Haven't seen the 70's Romero original, but I can't say as I was surprised at the plot when I heard that this was originally a Romero movie. It's basically a zombie film. Various friends of mine were insisting that it isn't a zombie film because the 'Crazies', those infected with the bizarre experimental weapon that gets dropped on gree-grass/white-picket-fence/small-town US of A, they have some cognitive willpower. Mainly they think of interesting ways to kill people rather than just eat their brains.
However, that's not the technical definition of a zombie and I've had this debate with Dave many, many, many times. Zombies are people devoid of willpower. These infected display cunning, certainly, but they are after one thing and one thing only. To inflict pain and kill. They are devoid of everything else.
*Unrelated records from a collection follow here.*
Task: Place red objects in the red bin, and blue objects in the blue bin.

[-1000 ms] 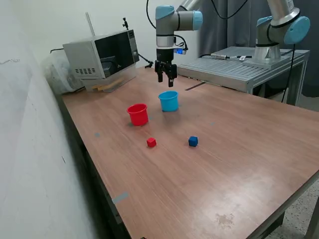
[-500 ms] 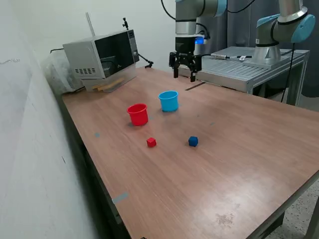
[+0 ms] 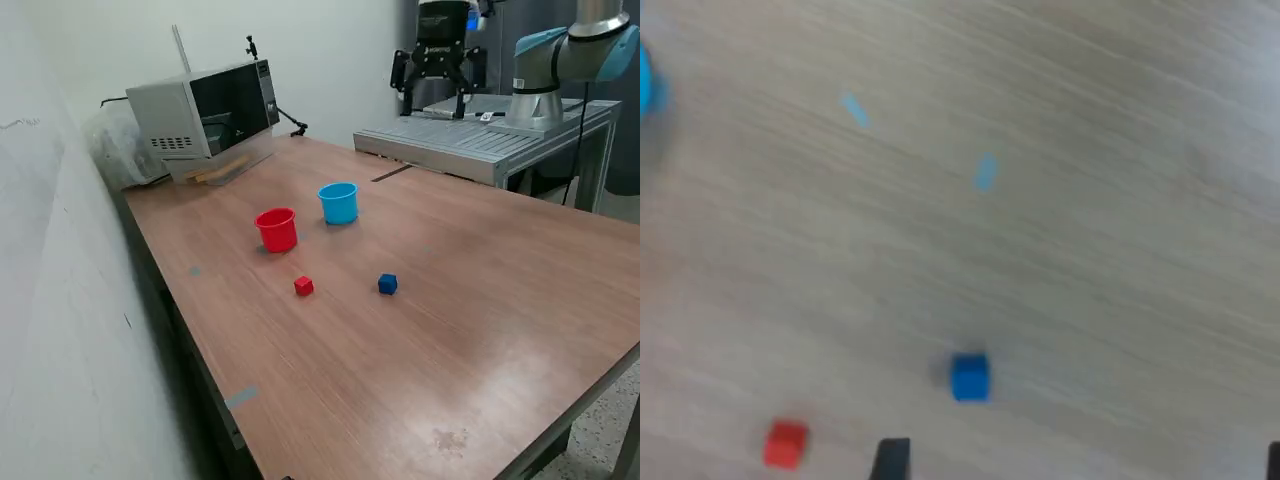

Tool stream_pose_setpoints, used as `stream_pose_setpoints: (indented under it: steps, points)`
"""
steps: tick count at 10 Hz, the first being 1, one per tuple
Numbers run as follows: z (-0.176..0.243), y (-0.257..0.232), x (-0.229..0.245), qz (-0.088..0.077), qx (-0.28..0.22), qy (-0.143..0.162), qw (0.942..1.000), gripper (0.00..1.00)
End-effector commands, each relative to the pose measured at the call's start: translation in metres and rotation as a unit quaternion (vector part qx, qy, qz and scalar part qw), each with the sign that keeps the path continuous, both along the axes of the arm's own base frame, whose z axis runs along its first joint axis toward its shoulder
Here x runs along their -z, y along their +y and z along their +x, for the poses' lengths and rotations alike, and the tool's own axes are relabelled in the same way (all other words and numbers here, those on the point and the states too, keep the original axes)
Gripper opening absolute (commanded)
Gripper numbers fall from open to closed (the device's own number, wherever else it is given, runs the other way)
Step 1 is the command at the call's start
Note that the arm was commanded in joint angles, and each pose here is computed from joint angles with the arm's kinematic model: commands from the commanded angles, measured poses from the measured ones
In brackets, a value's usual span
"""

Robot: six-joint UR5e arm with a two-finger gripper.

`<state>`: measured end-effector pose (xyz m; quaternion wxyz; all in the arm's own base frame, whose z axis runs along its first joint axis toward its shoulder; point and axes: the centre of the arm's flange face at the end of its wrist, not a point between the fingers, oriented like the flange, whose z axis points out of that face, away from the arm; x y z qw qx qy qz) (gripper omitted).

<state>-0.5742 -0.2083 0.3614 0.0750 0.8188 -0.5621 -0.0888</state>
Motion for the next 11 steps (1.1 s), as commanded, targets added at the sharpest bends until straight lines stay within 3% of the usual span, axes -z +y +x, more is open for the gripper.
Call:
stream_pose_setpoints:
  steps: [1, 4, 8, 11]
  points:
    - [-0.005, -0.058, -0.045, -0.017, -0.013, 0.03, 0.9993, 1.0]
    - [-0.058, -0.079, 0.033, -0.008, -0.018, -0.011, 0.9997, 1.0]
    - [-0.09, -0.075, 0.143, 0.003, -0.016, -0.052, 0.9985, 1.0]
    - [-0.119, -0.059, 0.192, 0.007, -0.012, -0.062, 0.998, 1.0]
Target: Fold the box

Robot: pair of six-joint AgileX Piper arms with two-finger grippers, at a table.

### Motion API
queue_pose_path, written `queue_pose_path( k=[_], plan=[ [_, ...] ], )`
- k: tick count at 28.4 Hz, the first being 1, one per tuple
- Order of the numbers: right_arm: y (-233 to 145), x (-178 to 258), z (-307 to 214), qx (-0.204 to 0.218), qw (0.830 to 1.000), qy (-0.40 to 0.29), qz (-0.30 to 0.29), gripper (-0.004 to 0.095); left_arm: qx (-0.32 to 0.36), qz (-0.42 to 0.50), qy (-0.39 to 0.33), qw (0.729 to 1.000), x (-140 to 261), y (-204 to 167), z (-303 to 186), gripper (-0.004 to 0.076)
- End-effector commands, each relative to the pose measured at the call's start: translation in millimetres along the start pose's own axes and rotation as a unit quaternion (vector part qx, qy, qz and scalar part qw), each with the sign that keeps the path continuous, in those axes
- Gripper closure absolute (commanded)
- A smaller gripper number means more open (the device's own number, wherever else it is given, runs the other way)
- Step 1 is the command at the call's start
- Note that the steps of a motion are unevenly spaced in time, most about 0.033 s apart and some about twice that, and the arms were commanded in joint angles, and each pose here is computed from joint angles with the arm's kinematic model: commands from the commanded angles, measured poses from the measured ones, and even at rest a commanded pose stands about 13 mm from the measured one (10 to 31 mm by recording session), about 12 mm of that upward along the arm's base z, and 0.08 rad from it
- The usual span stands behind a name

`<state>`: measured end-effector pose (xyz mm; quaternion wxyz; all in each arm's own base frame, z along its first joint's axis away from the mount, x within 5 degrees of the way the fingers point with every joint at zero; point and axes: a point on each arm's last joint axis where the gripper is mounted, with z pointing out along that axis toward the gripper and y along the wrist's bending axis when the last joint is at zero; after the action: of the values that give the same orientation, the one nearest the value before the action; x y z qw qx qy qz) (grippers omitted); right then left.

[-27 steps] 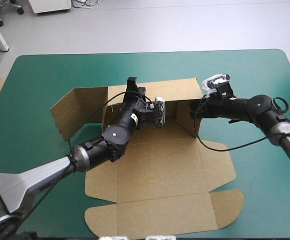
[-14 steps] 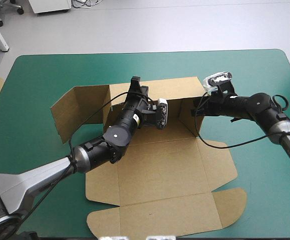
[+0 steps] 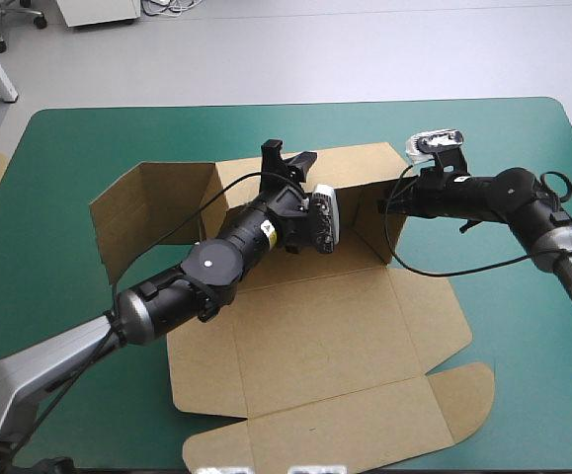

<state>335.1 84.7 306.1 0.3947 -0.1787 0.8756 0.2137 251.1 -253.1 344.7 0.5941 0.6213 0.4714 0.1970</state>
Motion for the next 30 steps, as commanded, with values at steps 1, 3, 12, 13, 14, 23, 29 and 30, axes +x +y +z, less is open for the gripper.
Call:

So yes, they're not technically dead, they're not stupid... but they are zombies in the technical definition of the word.
That said, this movie was FUN.
There's nothing ground-breaking about it, there's no real message other than 'Don't Trust The Government', a message that people stopped caring about roughly thirty-eight seconds after they first heard it. There's very little character development and the acting was wooden in most places.
But this movie was FUN.
Like, really, really FUN.
Any film that thinks Pitchforking people bound to hospital beds is a good idea is alright in my book. The town's on fire, people are running and screaming and carving each other up, there's some seriously tense moments (mainly towards the end, the Gas Station sequence) and the National Guard are scared shiteless.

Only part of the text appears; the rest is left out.